▶ [Exercise aim]
Retype exactly what appears below from the line containing "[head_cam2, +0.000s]" down to the line containing "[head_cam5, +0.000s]", keeping both end lines. Do not include pictures.

▶ [Data provided]

○ ○ ○

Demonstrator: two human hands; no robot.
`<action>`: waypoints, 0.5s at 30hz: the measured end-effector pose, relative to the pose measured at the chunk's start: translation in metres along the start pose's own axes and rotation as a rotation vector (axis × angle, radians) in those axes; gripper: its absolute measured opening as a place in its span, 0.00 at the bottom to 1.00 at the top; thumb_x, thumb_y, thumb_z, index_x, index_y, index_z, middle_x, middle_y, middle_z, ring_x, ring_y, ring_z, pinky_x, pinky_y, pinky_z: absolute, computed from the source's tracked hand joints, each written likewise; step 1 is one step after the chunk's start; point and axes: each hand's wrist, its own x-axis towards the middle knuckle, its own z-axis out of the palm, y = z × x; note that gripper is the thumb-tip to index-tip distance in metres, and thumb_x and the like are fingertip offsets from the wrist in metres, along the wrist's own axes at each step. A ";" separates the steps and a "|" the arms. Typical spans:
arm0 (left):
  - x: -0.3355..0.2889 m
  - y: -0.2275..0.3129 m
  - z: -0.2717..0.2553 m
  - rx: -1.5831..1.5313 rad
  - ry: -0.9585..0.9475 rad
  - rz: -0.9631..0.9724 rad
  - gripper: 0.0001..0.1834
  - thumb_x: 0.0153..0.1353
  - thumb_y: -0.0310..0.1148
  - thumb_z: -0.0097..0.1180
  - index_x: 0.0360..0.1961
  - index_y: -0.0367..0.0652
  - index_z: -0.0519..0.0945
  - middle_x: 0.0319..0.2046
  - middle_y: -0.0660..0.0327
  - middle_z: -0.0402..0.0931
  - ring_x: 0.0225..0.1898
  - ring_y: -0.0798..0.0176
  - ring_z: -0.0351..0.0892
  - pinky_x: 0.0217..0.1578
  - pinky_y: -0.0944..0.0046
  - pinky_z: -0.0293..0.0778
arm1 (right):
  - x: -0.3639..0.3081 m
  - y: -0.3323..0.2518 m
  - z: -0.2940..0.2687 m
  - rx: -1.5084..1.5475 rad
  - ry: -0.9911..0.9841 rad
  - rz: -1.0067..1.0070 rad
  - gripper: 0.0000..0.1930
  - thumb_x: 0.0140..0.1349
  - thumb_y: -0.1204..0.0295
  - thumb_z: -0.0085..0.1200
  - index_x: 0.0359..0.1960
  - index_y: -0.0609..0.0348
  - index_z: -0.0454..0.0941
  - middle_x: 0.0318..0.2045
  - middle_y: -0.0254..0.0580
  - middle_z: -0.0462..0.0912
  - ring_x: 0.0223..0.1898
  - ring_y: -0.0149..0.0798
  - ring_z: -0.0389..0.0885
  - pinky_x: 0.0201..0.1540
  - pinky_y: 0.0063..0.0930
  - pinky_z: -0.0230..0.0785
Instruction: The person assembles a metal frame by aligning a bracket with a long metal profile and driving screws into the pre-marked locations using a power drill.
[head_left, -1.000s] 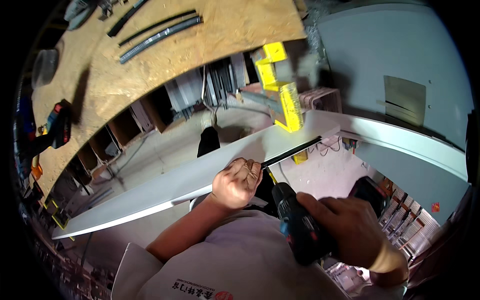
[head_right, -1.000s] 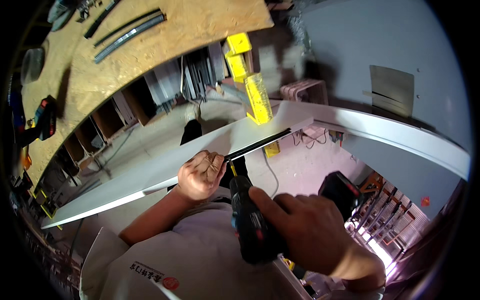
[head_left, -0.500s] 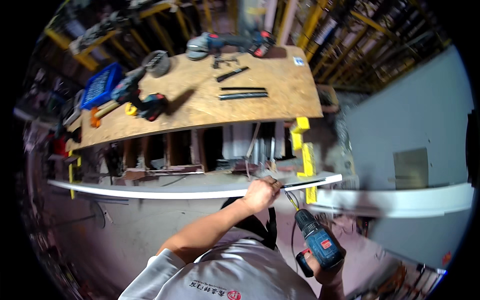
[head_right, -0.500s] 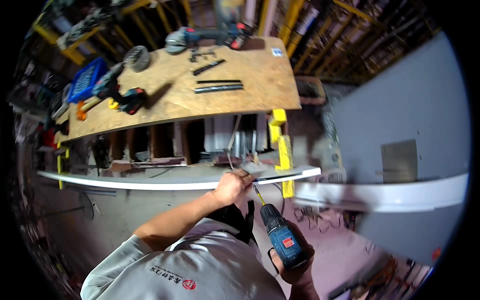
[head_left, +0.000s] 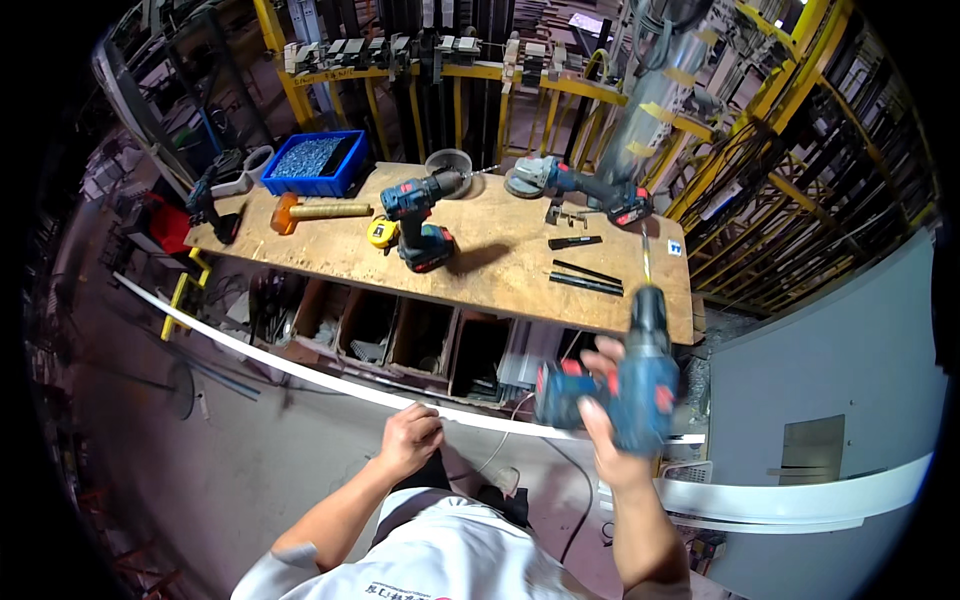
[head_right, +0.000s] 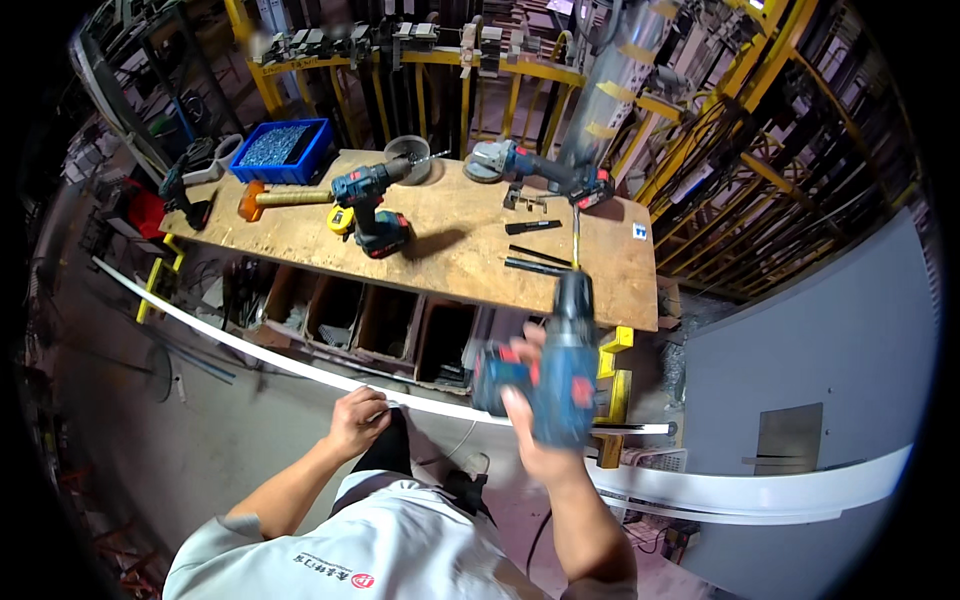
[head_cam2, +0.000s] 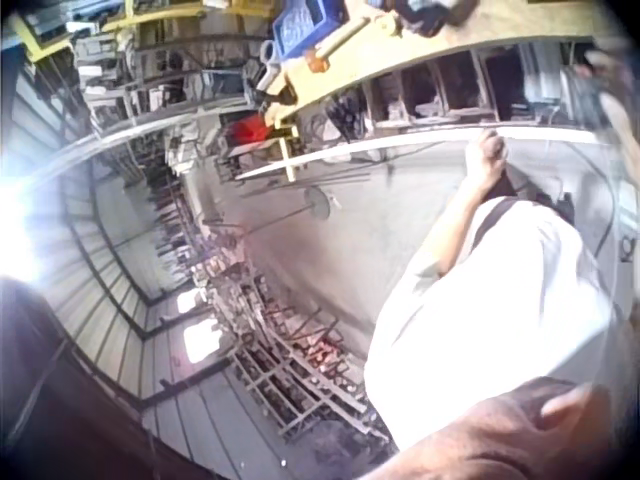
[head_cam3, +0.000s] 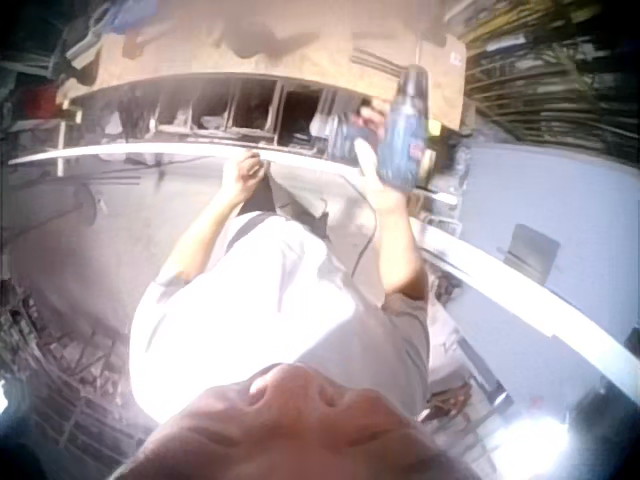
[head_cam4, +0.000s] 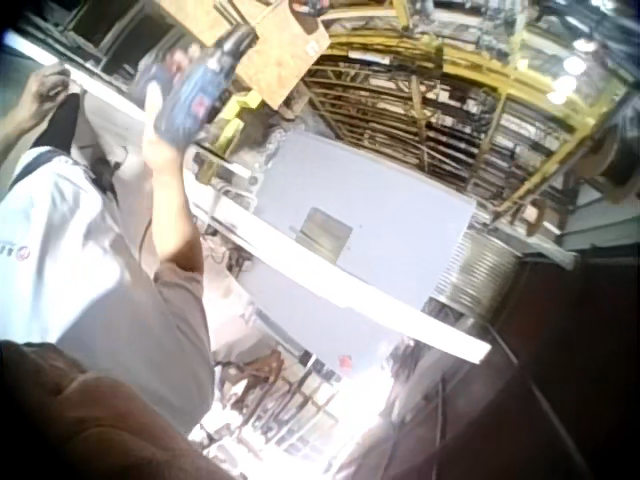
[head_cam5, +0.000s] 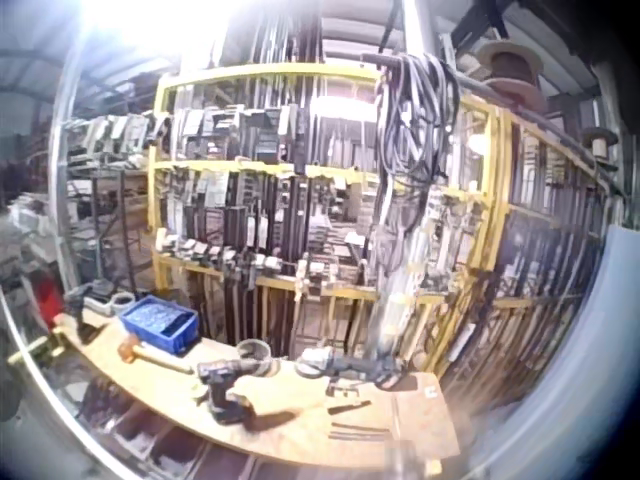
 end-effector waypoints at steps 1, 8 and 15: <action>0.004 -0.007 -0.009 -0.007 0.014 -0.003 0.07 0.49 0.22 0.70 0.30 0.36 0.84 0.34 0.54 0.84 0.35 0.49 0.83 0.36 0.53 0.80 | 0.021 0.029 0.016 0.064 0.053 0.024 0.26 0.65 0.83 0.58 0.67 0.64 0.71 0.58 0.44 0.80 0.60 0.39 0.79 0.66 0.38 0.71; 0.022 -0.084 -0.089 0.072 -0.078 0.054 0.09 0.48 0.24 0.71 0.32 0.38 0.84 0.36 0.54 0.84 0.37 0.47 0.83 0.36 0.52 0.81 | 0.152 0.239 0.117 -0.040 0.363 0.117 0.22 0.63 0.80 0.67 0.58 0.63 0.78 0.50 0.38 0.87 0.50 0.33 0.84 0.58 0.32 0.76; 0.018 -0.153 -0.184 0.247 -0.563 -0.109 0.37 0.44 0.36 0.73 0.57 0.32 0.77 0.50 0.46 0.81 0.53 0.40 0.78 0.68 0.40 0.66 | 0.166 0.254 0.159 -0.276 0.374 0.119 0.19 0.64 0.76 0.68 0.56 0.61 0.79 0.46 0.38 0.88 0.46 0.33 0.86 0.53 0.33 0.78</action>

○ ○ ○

▶ [Completed task]
[head_cam2, +0.000s] 
[head_cam3, +0.000s] 
[head_cam4, +0.000s] 
[head_cam5, +0.000s] 

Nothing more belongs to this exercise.